**Exercise aim:**
Set down, exactly as written, the lines from the top of the data to the line that holds "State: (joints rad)", and omit the pictures.

*** Begin section ***

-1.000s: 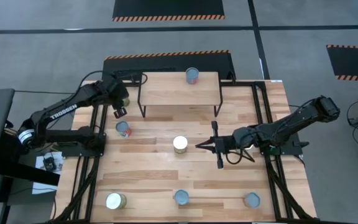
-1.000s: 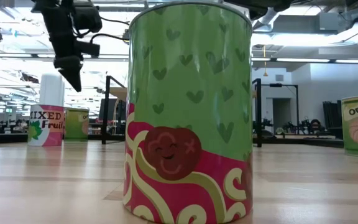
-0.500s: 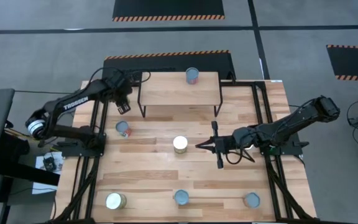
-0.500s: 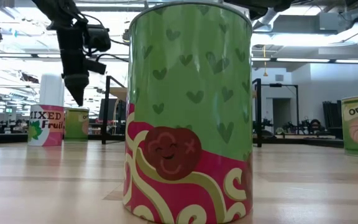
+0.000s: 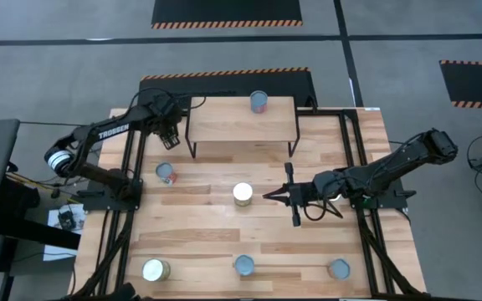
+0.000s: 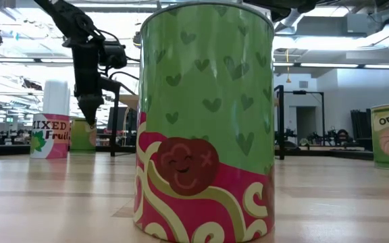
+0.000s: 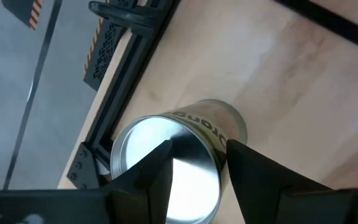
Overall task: Pick and place cans onto a shelf
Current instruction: Put the top left green large can on the shelf
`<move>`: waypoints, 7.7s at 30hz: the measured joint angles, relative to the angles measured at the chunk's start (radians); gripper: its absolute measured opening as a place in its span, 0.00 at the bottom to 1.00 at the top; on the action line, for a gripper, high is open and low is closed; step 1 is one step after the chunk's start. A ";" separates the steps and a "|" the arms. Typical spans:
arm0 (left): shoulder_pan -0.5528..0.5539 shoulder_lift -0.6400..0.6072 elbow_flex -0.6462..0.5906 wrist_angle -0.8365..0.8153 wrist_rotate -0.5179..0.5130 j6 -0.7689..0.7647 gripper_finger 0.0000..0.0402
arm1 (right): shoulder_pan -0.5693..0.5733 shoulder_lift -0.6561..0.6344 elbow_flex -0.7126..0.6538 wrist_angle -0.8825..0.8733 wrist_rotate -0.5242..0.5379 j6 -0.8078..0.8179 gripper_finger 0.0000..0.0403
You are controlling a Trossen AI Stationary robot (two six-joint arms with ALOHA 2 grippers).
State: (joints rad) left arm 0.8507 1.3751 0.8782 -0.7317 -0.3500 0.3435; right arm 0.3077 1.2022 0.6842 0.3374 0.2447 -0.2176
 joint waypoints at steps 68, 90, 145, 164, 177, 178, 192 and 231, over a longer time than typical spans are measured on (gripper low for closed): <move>-0.552 -0.516 0.496 -0.599 0.124 -0.041 0.00 | -0.001 0.000 0.000 0.010 0.000 0.001 0.02; -1.200 -0.049 0.386 -0.362 0.097 -0.266 0.00 | 0.006 0.000 0.000 -0.007 -0.010 0.019 0.02; -1.180 0.116 0.150 -0.037 0.100 -0.262 0.00 | 0.013 0.000 0.000 -0.015 -0.010 0.027 0.02; -1.180 0.026 0.231 -0.057 0.115 -0.257 0.26 | 0.010 0.000 0.000 -0.021 -0.011 0.027 0.03; -1.181 -0.421 -0.147 0.413 0.240 -0.267 0.04 | -0.016 0.167 0.175 -0.062 -0.156 -0.013 0.02; -1.182 -0.464 -0.186 0.450 0.240 -0.259 0.02 | -0.025 0.191 0.203 -0.074 -0.157 -0.012 0.02; -1.181 -0.878 -0.484 0.596 0.144 -0.227 0.02 | -0.148 0.552 0.621 -0.311 -0.267 0.014 0.35; -1.180 -0.933 -0.509 0.617 0.073 -0.172 0.01 | -0.188 0.944 1.056 -0.696 -0.175 -0.191 0.38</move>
State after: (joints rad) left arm -0.3294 0.4423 0.3695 -0.1144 -0.2768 0.1715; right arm 0.1192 2.1461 1.7397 -0.3588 0.0699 -0.4088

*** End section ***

**Problem solution:**
-1.000s: 
-1.000s: 
-0.500s: 
-0.500s: 
+0.000s: 
+0.000s: 
+0.000s: 
Overall task: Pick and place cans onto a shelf
Current instruction: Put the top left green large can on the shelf
`<move>`: waypoints, 7.7s at 30hz: the measured joint angles, relative to the angles measured at the chunk's start (radians); gripper: its absolute measured opening as a place in its span, 0.00 at the bottom to 1.00 at the top; on the action line, for a gripper, high is open and low is closed; step 1 is one step after the chunk's start. A ";" separates the steps and a "|" the arms. Typical spans:
arm0 (left): shoulder_pan -0.5528..0.5539 shoulder_lift -0.6400..0.6072 elbow_flex -0.6462..0.5906 wrist_angle -0.8365..0.8153 wrist_rotate -0.5179..0.5130 j6 -0.7689..0.7647 gripper_finger 0.0000..0.0402
arm1 (right): shoulder_pan -0.5693..0.5733 shoulder_lift -0.6561..0.6344 elbow_flex -0.7126..0.6538 wrist_angle -0.8825..0.8733 wrist_rotate -0.5242..0.5379 j6 -0.8078..0.8179 gripper_finger 0.0000..0.0403
You are controlling a Trossen AI Stationary robot (two six-joint arms with ALOHA 2 grippers).
State: (joints rad) left arm 0.8507 1.3751 0.8782 -0.7317 -0.3500 0.3435; right arm 0.3077 1.2022 0.6842 0.3374 0.2447 -0.2176

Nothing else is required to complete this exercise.